▶ EXERCISE
Reproduce the data below in full. Nothing should differ from the original.

|---|

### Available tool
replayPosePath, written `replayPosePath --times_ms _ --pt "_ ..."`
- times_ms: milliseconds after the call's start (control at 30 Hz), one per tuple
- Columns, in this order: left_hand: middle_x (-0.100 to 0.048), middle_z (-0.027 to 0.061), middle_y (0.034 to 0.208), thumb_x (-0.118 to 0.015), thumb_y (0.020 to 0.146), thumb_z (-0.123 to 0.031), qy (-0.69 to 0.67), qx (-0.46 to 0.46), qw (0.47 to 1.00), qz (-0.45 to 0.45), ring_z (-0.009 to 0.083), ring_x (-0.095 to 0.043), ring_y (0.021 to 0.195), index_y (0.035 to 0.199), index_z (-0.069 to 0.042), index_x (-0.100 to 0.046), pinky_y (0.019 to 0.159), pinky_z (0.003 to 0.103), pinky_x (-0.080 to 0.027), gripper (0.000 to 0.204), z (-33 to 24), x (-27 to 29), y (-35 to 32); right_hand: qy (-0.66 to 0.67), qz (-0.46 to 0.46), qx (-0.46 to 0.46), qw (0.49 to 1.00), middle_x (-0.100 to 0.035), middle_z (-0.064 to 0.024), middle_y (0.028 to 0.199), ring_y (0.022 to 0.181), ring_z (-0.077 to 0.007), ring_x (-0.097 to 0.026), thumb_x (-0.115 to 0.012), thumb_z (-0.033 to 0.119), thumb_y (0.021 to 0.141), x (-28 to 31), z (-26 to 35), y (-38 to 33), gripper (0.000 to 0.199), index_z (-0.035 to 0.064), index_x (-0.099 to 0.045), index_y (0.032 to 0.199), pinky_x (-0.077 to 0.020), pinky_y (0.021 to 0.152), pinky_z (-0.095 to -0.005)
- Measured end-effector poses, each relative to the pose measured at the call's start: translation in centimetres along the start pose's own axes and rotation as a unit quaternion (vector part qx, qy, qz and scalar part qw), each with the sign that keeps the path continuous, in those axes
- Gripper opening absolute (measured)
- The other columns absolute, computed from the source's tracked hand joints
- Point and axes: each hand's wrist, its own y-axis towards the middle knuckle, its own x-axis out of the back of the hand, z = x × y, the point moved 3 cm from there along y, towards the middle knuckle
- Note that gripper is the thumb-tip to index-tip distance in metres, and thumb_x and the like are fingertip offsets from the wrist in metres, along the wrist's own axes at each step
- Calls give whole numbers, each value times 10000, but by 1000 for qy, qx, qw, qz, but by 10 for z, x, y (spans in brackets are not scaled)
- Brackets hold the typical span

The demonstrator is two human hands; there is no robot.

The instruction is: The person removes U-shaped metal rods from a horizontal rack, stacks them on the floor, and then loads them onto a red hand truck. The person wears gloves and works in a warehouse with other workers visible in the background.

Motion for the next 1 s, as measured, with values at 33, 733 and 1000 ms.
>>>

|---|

▶ REPLY TO THE EXERCISE
### Available tool
replayPosePath, written `replayPosePath --times_ms _ --pt "_ ..."`
- times_ms: milliseconds after the call's start (control at 30 Hz), one per tuple
- Columns, in this order: left_hand: middle_x (-0.100 to 0.048), middle_z (-0.027 to 0.061), middle_y (0.034 to 0.208), thumb_x (-0.118 to 0.015), thumb_y (0.020 to 0.146), thumb_z (-0.123 to 0.031), qy (-0.69 to 0.67), qx (-0.46 to 0.46), qw (0.47 to 1.00), qz (-0.45 to 0.45), ring_z (-0.009 to 0.083), ring_x (-0.095 to 0.043), ring_y (0.021 to 0.195), index_y (0.035 to 0.199), index_z (-0.069 to 0.042), index_x (-0.100 to 0.046), pinky_y (0.019 to 0.159), pinky_z (0.003 to 0.103), pinky_x (-0.080 to 0.027), gripper (0.000 to 0.204), z (-33 to 24), x (-27 to 29), y (-35 to 32); right_hand: qy (-0.66 to 0.67), qz (-0.46 to 0.46), qx (-0.46 to 0.46), qw (0.49 to 1.00), middle_x (-0.100 to 0.035), middle_z (-0.064 to 0.024), middle_y (0.028 to 0.199), ring_y (0.022 to 0.181), ring_z (-0.077 to 0.007), ring_x (-0.097 to 0.026), thumb_x (-0.115 to 0.012), thumb_z (-0.033 to 0.119), thumb_y (0.021 to 0.141), x (-28 to 31), z (-26 to 35), y (-38 to 33), gripper (0.000 to 0.199), index_z (-0.035 to 0.064), index_x (-0.099 to 0.045), index_y (0.032 to 0.199), pinky_x (-0.077 to 0.020), pinky_y (0.021 to 0.152), pinky_z (-0.095 to -0.005)
- Measured end-effector poses, each relative to the pose measured at the call's start: translation in centimetres along the start pose's own axes and rotation as a unit quaternion (vector part qx, qy, qz and scalar part qw), each with the sign that keeps the path continuous, in those axes
- Gripper opening absolute (measured)
- The other columns absolute, computed from the source's tracked hand joints
- Point and axes: each hand's wrist, its own y-axis towards the middle knuckle, its own x-axis out of the back of the hand, z = x × y, the point moved 3 cm from there along y, towards the middle knuckle
- Note that gripper is the thumb-tip to index-tip distance in metres, and thumb_x and the like are fingertip offsets from the wrist in metres, along the wrist's own axes at each step
- Calls give whole numbers, each value times 10000, but by 1000 for qy, qx, qw, qz, but by 10 for z, x, y (spans in brackets are not scaled)
- Brackets hold the typical span

The demonstrator is two human hands; there is no robot.

The instruction is: The person removes U-shaped metal rods from a horizontal rack, stacks them on the floor, and then loads them onto a red hand truck. The person wears gloves and works in a warehouse with other workers visible in the background.

Motion for the next 1 s, as measured, with values at 33, 733 and 1000 ms.
>>>

No part of the answer remains open.